- _WHAT TO DO_
The span to repeat in the listing below runs from the line containing "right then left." to the line containing "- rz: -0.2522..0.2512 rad", inclusive. Repeat it exactly, and only it.

· · · · · · ·

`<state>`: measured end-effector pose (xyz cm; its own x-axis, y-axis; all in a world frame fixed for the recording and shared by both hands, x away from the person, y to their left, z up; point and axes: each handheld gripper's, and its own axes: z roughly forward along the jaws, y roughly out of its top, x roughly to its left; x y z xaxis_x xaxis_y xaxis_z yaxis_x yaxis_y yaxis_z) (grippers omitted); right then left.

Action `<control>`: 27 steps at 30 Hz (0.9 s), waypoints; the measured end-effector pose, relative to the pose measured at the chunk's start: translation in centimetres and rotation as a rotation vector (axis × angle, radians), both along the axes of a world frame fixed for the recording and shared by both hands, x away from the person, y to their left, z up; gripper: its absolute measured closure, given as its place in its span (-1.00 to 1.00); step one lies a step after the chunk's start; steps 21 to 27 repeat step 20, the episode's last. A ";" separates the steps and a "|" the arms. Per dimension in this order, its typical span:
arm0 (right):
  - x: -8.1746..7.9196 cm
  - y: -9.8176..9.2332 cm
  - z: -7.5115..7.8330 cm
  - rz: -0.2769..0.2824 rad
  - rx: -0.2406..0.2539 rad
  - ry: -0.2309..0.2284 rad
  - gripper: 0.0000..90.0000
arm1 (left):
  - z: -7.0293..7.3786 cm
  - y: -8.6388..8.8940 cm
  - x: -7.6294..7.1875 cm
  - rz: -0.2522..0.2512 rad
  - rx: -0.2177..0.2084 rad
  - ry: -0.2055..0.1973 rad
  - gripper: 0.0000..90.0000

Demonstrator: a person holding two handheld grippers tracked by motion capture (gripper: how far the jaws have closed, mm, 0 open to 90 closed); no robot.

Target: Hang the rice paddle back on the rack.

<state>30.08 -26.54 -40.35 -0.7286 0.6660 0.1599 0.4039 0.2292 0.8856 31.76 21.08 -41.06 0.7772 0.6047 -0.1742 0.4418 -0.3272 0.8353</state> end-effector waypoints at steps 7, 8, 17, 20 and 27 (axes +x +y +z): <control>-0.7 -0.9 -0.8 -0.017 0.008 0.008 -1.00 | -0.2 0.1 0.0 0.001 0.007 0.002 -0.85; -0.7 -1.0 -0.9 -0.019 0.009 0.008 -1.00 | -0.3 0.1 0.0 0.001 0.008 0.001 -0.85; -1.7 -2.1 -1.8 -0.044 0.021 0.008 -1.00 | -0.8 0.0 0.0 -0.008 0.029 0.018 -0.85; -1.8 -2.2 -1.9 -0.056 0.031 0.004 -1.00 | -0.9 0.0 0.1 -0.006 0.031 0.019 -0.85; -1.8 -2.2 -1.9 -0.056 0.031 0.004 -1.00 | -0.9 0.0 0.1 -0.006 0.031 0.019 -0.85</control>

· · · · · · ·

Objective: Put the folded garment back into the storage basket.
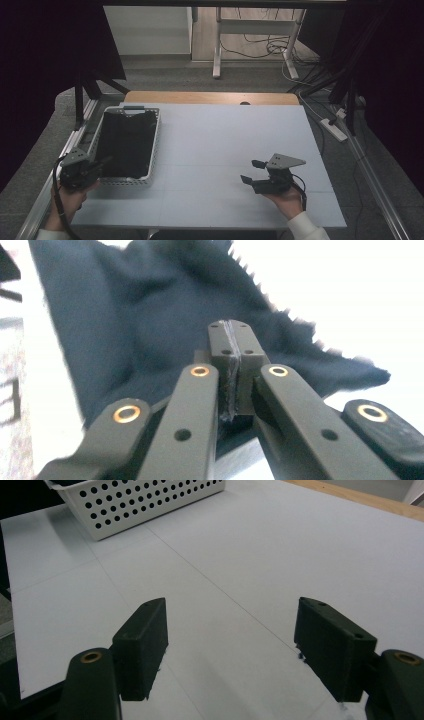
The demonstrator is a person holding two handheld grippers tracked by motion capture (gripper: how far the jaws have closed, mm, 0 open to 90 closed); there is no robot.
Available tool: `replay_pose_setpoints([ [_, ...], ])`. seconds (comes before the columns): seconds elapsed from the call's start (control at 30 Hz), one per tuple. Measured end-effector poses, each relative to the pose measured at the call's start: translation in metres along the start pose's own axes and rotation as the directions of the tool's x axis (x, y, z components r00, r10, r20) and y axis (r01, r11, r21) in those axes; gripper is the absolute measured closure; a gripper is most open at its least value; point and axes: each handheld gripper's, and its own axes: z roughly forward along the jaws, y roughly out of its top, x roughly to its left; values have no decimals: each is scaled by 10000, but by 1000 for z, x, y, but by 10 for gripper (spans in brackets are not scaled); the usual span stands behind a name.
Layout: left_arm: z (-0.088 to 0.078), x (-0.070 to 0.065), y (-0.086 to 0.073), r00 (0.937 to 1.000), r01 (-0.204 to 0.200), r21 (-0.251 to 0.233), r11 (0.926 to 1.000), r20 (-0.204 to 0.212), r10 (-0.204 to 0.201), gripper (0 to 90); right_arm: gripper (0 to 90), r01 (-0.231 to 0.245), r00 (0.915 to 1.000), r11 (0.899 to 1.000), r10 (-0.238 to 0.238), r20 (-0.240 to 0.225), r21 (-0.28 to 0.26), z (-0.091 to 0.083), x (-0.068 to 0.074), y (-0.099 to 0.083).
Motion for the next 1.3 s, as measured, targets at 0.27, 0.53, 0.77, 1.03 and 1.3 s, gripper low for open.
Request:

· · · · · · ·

- _RESULT OF THIS EXERCISE_
`<state>`: measured end-effector pose (xyz cm; its own x-axis, y-axis; all in a world frame fixed for the recording and shared by both hands, x away from the person, y to their left, z up; point and axes: each handheld gripper's, and its own axes: z roughly forward along the jaws, y roughly out of its top, x roughly to its left; x y z xaxis_x xaxis_y xaxis_z yaxis_x yaxis_y yaxis_z) (grippers omitted); right then left.

Action `<control>`: 27 steps at 30 Hz (0.9 s), waypoints; the measured end-effector pose, relative to the pose measured at the chunk's start: translation in centimetres and rotation as a rotation vector (axis × angle, radians), both along the axes of a world frame fixed for the recording and shared by both hands, x away from the person, y to their left, z up; gripper: its absolute measured closure, given as its place in its span (-1.00 to 1.00); step one lies a step after the chunk's start; steps 21 to 27 repeat step 20, the episode's last. A ";" separates the steps and a "|" the arms. Per dimension in this order, its typical span:
arm0 (right):
  - x: -8.1746..7.9196 cm
  - y: -9.8176..9.2332 cm
  - z: -7.5115..7.8330 cm
  - rz: -0.2769..0.2824 rad
  - rx: -0.2406..0.2539 rad
  - ry: -0.2309..0.2284 rad
  - gripper: 0.0000..90.0000
arm1 (left):
  - z: -7.0293..7.3786 cm
  - y: -8.6388..8.8940 cm
  - x: -7.6294..7.1875 cm
  - rz: -0.2522..0.2512 rad

With that, the answer is done.